Bella puso una mano ansiosa en el brazo de Melanie, pero la retiró en seguida.

—Por favor, no me hable así, señora Wilkes. No podría sufrirlo, después de lo buena y cariñosa que ha sido conmigo. Se me olvidó que usted la quiere mucho; siento lo que he dicho. También siento mucho la muerte del pobre señor Kennedy. Era muy buena persona. Yo acostumbraba a comprarle algún género para mi casa y siempre me trató amablemente. Pero la señora Kennedy, sencillamente, no es de la misma categoría que usted, señora Wilkes. Es una mujer sumamente fría, y cuando lo pienso no puedo impedir que… Bueno: ¿cuándo será el entierro del señor Kennedy? —Mañana por la mañana. Pero está usted equivocada en lo que piensa de la señora Kennedy. En estos mismos momentos está postrada por el dolor.

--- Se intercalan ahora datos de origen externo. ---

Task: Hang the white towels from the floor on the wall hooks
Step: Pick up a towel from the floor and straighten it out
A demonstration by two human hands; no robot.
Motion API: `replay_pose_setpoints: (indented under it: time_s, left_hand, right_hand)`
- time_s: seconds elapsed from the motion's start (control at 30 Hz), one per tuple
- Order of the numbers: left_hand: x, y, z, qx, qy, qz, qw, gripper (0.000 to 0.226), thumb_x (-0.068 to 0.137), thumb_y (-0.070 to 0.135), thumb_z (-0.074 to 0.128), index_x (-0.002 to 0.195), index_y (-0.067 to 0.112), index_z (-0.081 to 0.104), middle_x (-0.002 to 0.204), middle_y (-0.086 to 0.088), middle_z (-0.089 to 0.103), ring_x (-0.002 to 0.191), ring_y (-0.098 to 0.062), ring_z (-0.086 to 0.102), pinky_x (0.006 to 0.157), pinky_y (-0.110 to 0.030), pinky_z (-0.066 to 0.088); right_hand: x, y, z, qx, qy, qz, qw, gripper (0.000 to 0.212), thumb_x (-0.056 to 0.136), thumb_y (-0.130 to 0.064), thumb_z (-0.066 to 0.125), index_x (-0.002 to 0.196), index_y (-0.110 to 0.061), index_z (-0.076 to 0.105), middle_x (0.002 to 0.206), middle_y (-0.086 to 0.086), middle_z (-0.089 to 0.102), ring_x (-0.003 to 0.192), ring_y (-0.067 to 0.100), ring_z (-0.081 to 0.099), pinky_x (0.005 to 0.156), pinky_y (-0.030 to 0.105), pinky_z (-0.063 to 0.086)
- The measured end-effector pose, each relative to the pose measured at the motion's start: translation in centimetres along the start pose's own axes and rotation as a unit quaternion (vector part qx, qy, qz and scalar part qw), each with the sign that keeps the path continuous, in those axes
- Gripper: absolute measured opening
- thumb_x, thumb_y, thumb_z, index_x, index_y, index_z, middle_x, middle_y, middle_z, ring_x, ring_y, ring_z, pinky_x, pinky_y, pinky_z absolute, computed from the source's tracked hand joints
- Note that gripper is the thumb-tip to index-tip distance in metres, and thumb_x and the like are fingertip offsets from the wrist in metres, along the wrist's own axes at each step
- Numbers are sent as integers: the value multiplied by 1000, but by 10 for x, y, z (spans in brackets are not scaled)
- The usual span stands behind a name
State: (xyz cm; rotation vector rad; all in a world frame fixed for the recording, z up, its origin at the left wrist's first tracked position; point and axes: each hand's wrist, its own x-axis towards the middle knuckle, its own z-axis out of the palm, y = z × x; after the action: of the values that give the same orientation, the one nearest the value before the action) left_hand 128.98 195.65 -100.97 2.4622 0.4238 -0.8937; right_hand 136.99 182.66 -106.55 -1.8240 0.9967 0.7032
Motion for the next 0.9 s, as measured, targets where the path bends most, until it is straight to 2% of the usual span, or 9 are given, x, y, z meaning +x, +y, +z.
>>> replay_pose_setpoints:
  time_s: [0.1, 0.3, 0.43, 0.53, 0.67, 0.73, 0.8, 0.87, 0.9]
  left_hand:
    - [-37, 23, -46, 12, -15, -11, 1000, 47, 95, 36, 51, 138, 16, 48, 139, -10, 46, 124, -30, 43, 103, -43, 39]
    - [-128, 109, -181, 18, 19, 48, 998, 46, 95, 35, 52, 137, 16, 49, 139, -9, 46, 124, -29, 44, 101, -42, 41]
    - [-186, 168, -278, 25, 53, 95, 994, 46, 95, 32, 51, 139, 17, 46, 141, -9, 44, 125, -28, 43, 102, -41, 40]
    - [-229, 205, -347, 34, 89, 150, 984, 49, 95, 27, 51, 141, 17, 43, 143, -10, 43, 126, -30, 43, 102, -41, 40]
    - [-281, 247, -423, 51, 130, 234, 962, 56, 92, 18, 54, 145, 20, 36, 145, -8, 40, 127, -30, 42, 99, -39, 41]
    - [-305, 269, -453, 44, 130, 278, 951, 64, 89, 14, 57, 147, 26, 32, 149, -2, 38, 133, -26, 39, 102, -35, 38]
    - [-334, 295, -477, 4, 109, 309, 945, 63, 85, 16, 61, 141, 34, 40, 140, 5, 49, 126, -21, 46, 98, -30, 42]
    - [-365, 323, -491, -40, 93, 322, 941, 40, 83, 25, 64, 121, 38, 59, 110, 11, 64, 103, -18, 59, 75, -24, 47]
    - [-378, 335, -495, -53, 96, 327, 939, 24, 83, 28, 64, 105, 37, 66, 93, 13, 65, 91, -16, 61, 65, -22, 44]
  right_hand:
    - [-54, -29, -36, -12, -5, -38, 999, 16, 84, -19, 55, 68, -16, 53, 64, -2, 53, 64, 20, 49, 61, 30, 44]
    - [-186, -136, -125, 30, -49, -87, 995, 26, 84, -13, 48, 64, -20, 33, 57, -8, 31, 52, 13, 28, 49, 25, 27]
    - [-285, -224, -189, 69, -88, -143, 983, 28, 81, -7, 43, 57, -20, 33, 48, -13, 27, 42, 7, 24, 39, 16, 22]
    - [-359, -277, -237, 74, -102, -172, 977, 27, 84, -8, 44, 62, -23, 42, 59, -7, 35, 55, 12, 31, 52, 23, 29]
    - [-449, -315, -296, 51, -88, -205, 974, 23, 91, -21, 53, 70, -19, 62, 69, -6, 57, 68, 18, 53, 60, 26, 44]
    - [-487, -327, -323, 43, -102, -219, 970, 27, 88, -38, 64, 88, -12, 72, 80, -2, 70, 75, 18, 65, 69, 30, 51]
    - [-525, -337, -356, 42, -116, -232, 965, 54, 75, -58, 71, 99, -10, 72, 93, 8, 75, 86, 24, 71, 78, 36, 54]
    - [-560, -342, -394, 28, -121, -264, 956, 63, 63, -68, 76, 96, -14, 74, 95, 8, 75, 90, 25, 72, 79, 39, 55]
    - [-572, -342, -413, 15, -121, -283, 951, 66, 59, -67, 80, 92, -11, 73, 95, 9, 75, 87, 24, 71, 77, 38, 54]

—Tal vez —dijo Bella con evidente incredulidad—. Ea, tengo qué marcharme. Tengo miedo de que alguien pueda reconocer este Éoche si estoy aquí más tiempo. Y si alguna vez me encuentra usted en la calle no necesita usted hablarme, señora Wilkes. Yo me hago cargo.

—Me sentiré orgullosa de hablar con usted, orgullosa de deberle un favor. Y espero que nos volveremos a ver.

—No —repuso Bella—, no estaría bien. Buenas noches.